[lbo-talk] Re: lefty percentiles, or, why we lose?

snit snat snitilicious at tampabay.rr.com
Thu Nov 25 06:05:58 PST 2004


At 10:15 PM 11/24/2004, Miles Jackson wrote:


>how about this: in the good old days, we helped each other out--barn
>raisings, volunteer fire brigades, building the local schoolhouse.
>We didn't say fuck you, I got mine; we took care of each other. Sure,
>it's bullshit nostalgia, but it resonates with people (look how many
>people donated time, money, and even blood to NYC after 9/11). What
>we need to drive home is that this noble spirit, this (dare I say?)
>truly christian spirit of helping each other out is what socialism is
>all about.

yeah, but is it bullshit? or do you mean something like this?

I was born in late September. My mother worked three jobs and hid her pregnancy 'til Labor Day b/c she was petrified her father would beat the living hell out of her and the married man my mother'd been seeing. Gramps probably would have. I found my aunt's diary when I was little. It was full of stories of my grandfather's abuse. He would drag everyone out of bed at 5 a.m. b/c he didn't like the way the floor had been mopped. He'd lock my gram in the attic. In so far as we leave out that part of the story--patriarchal authoritarianism--it's starry-eyed nostalgia. As would be leaving out the fact that my gramps' behavior had not a little to do with the fact that he was ashamed of the fact that he couldn't hold down a job (plant closings) and that my grandmother was the main breadwinner. My mother and my aunt were fortunate to have access to people who modeled another way of life and encouraged them to pursue other interests that allowed them to break the cycle of abuse: for my mother it was reading and for my aunt it was the violin (gramps was a fiddle player in that fine Appalachian tradition)

But the rest: My mother discovered that being unwed and pregnant wasn't the anomaly she'd imagined. Another aspect of the nostalgic past we should be happy to shed. My family was poor. My grandparents only had indoor plumbing for two years before I was born. I was brought home from the hospital in a wicker laundry basket and a dresser drawer was my bassinet. (When I was little, I thought this meant that they simply pulled the drawer out and placed me in it, like a sock drawer left open on a hurried morning. :)))

What happened, though, was that a network kicked in to help my grandparents and my mother. No matter how they felt about the situation, everyone showed up to help in some way. People made themselves available to take care of me when my mother went off to work.

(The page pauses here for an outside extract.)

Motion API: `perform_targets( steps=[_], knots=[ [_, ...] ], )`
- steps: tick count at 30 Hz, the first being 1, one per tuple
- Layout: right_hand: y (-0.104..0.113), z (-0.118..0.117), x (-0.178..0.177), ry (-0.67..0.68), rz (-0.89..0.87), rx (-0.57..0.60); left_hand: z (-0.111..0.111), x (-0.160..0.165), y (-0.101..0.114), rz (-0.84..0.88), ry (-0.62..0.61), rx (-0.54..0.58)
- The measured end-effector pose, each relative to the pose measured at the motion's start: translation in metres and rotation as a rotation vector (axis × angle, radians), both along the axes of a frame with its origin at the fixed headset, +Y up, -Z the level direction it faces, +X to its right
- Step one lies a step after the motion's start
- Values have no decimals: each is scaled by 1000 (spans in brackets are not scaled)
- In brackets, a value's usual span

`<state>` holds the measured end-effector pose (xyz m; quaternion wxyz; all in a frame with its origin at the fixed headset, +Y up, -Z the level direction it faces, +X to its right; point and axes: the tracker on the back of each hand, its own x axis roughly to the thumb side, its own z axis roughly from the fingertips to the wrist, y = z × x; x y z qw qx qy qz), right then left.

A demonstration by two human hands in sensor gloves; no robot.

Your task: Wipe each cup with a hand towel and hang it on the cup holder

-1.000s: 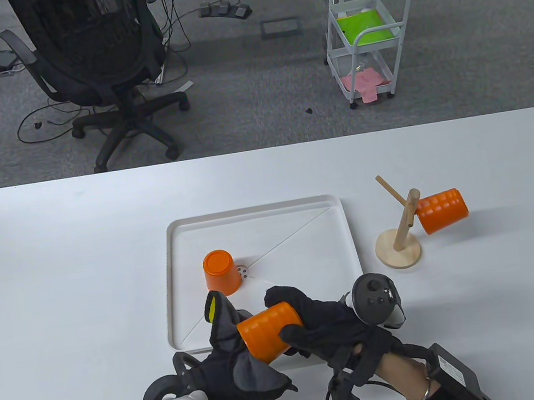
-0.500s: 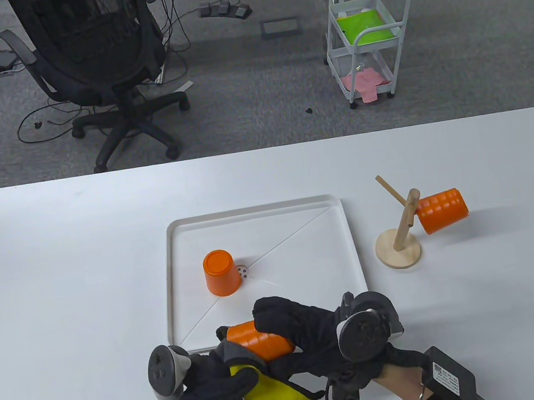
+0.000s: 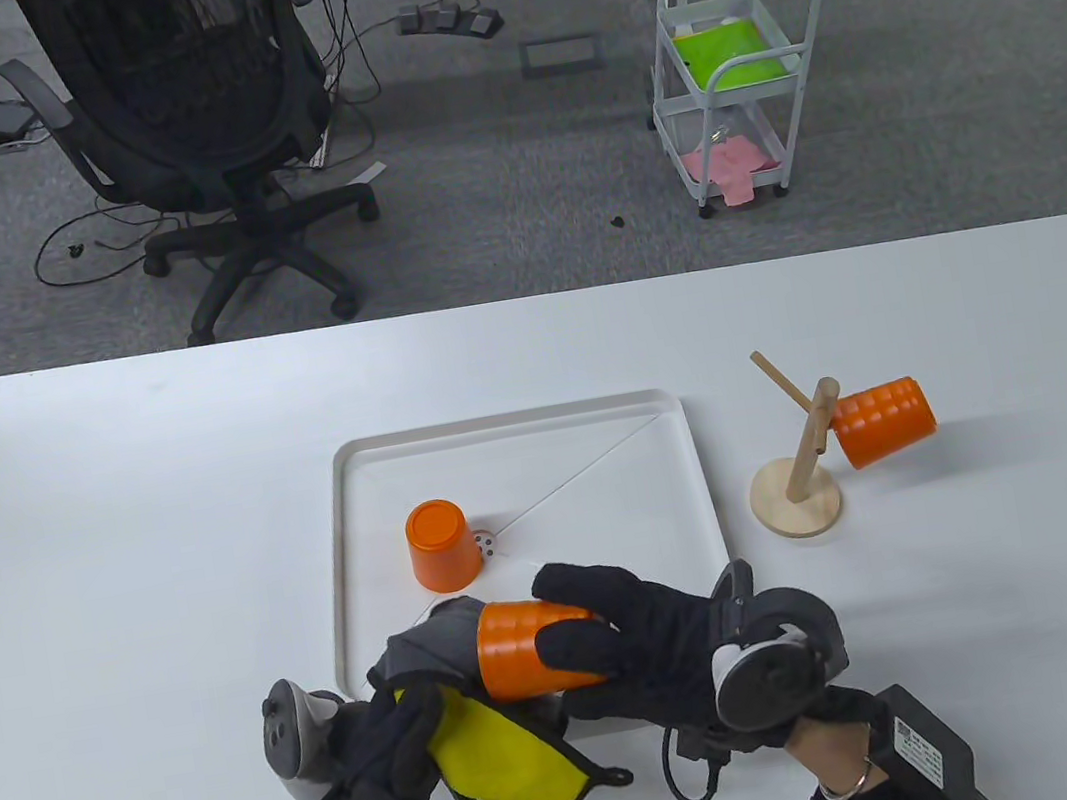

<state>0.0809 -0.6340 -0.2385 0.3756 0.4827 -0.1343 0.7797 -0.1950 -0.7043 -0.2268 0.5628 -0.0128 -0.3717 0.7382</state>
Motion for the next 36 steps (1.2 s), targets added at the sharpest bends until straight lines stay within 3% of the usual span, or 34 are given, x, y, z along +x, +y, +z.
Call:
perform_targets(
  steps=[2, 5, 8, 15, 23, 26, 29, 36],
  knots=[
    [-1, -7, 3, -17, -88, -148, 5, -2, 3, -65, 117, 89],
    [-9, -15, 6, -5, -210, -432, 15, 5, 11, -333, 296, 330],
    [-19, -19, 4, 15, -206, -693, 23, 18, 12, -498, 313, 485],
    [-34, -20, -8, 4, 75, -780, 34, 43, 6, -830, 307, 716],
    [-38, -10, -26, 29, 101, -650, 29, 37, 3, -631, 211, 538],
    [-32, -7, -27, 48, 117, -551, 24, 35, 1, -499, 118, 402],
    [-26, -3, -28, 66, 162, -389, 18, 33, -3, -305, -13, 222],
    [-17, 9, -29, 80, 204, -64, 8, 29, -11, -38, -229, -27]
  ],
)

Similarly, I've spoken of the Sunday jamborees at the rod 'n' gun club. My grandfather used to call the auctions and square dances. The auctions were to raise money for whoever needed it: our neighbors, who'd lost a home to a fire; my cousin who had cancer; my gramps when he had cancer; relatives who'd lost jobs in plant closings

In _All Our Kin_, Carrol Stack talks about how this ethic of sharing works among the poor in her research. People are obligated to help others whenever they come into a little of their own. If you win a couple hundred in the lottery or manage to get "up and out" with a decent job, you can expect people to come knocking, looking for some money. If you can afford to buy a new sofa, you don't auction the old one off at eBay, you give it away to someone who needs it. You help others when you can do so and, in turn, you can expect the same when you're in need. Stack and others call this a kind of shadow economy and, while we might be nostalgic for it, what we can't forget are the conditions which made such an economy necessary. one thing I'd add, and people frequently leave this part out, Stack says one of the reasons why people are stuck in poverty is that they don't take on more "middle class" values (help yourself and no one else. you get money, you save it). Other studies have addressed the difficulty people of color going to college and moving into professional jobs: they are constantly being called on to help their families with time and money.

somewhat related note: I don't recall Stack finding what I've observed, but in my old 'hood, the kids 'earned' money off each other. heh. There was a store called the 'Dent and Bent' where you could buy cast off groceries. They'd go there, buy a case of candy at rock bottom prices, then they'd sell it to their friends for the price they'd pay at the corner store. If you worked for a fast food joint, when you head off to work, you take orders for food. At work, that gang would let you take all the food home (unpaid for) and then you'd sell it to your friends at slightly discounted prices. heh. At least in my neighborhood, which was called the "east side ghetto," but was mainly full of the working poor, this ethic of sharing seems to have fallen by the wayside.

Kelley

"We live under the Confederacy. We're a podunk bunch of swaggering pious hicks."